The book is pleasantly written, informative, full of unexpected bits. There are recipes, sections on how the hive has been used as a political metaphor throughout the ages (in the Middle Ages, the queen was a king, of course), and interesting coverage of the scientists who advanced knowledge of the hive.
So, to sum up: this is a useful book, pleasantly written, and I recommend it to anyone who wants to know more about bees. I have a little caveat to add, though. It miffed me how, nowadays, reviewers tend to be so extravagant in their praise. It is as if they feel they need to be heard above the din by shouting louder than anybody else. Could they please stop calling everything brilliant that is just good? After all, what is bad with good?
PS. This little rant should not, I hope, dissuade anyone from reading this book.

The Hive and Mankind5
This book is not just about bees and the history of beekeeping. This also deals with how bees have been linked to sex, death, food and drink. The book deals with mead, the Church and bees, the Romans and bees, the Renaissance and bees. How bees, and their hives, shaped our ideas of nature, science, government and God. They became the symbols of power, of Kings and Popes, of socialism and order.
There are also lists of recipes for food made from honey and potions made with honey. This is a must for any fan of bees or any beekeeper.
Bee Wilson is a big fan of bees and the honey they produce, going so far as to visit an apiary and, yes, she has been stung. You can feel her wonder and joy at writing her first book on the subject. And it is a joy to read.
But one warning. Mormons are not shown in a good light as the other reviews show.

Questionable Scholarship1
I initially enjoyed the book very much, but then I was very taken aback by the blatant religious bigotry in the book toward Mormons. If Ms. Wilson can express such slanted and misinformed views about Mormons in a supposed scholarly work it certainly calls the rest of her scholarship into question. I can't help but doubt the accuracy of the rest of the book -- why would she be accurate in other ways and be so totally inaccurate about Mormons, their origins and what they believe? Her claim that she doesn't "mean to be offensive" rings hollow -- she absolutely does intend to offend, and she absolutely does. Moreover, her sidebars about Mormons and their supposed beliefs have nothing whatever to do with bees and the fact that Utah is the beehive state. It was just Mormon-bashing plain and simple.

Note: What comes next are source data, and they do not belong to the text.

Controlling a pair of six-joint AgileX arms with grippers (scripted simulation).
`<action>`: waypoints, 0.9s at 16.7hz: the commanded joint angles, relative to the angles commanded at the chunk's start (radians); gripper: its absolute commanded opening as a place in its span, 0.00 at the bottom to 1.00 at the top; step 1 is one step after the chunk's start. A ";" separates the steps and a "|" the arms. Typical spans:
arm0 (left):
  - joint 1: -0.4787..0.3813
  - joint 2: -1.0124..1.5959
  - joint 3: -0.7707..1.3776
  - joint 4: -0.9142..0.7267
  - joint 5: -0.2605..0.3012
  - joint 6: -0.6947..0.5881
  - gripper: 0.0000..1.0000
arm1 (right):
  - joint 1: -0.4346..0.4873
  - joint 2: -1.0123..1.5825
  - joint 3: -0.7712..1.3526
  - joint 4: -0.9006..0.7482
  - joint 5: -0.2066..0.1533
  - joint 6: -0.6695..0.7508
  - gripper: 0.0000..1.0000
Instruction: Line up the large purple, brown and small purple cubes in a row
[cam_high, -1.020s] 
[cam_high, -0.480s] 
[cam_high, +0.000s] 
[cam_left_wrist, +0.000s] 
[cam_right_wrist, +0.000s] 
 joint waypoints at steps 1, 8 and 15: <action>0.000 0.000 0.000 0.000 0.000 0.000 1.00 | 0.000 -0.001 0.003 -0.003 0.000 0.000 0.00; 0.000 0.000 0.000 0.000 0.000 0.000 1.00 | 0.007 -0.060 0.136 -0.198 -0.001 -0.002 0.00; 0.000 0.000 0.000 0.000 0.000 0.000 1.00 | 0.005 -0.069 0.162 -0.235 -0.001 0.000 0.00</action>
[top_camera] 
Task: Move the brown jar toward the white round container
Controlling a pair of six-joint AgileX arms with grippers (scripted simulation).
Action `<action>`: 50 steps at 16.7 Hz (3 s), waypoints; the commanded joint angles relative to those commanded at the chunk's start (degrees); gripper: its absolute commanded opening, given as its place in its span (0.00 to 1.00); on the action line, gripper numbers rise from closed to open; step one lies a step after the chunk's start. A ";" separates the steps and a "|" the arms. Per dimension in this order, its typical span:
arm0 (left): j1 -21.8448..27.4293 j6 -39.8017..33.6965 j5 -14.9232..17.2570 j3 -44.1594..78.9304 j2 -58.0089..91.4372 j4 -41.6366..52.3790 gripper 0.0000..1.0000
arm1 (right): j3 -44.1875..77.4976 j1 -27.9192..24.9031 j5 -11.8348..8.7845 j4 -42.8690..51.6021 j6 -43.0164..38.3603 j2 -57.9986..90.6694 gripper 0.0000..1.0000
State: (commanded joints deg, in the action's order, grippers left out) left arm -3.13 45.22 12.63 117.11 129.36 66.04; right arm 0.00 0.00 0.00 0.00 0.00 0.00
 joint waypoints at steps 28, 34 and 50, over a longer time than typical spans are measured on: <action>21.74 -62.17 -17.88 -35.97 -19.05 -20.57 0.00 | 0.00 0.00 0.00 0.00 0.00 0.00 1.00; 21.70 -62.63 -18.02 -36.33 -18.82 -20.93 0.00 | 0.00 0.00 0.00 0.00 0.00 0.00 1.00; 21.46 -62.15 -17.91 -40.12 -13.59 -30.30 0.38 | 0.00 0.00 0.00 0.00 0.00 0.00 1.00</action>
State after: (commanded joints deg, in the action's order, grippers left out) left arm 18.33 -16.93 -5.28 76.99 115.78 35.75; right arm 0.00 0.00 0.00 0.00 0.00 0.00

My husband (who is not a Mormon, by the way) read that passage and said that he no longer had any interest in reading the book because he found her bigotry so off putting. I would never have purchased the book had I realized it contained that, and I am surprised the publisher allowed her uninformed diatribe to pass through. It is a shame because the premise of the book is interesting. I can't know whether Ms. Wilson is telling the truth in the rest of the book or just sort of making stuff up as she goes along, however, so reading the rest of it at this point seems pointless.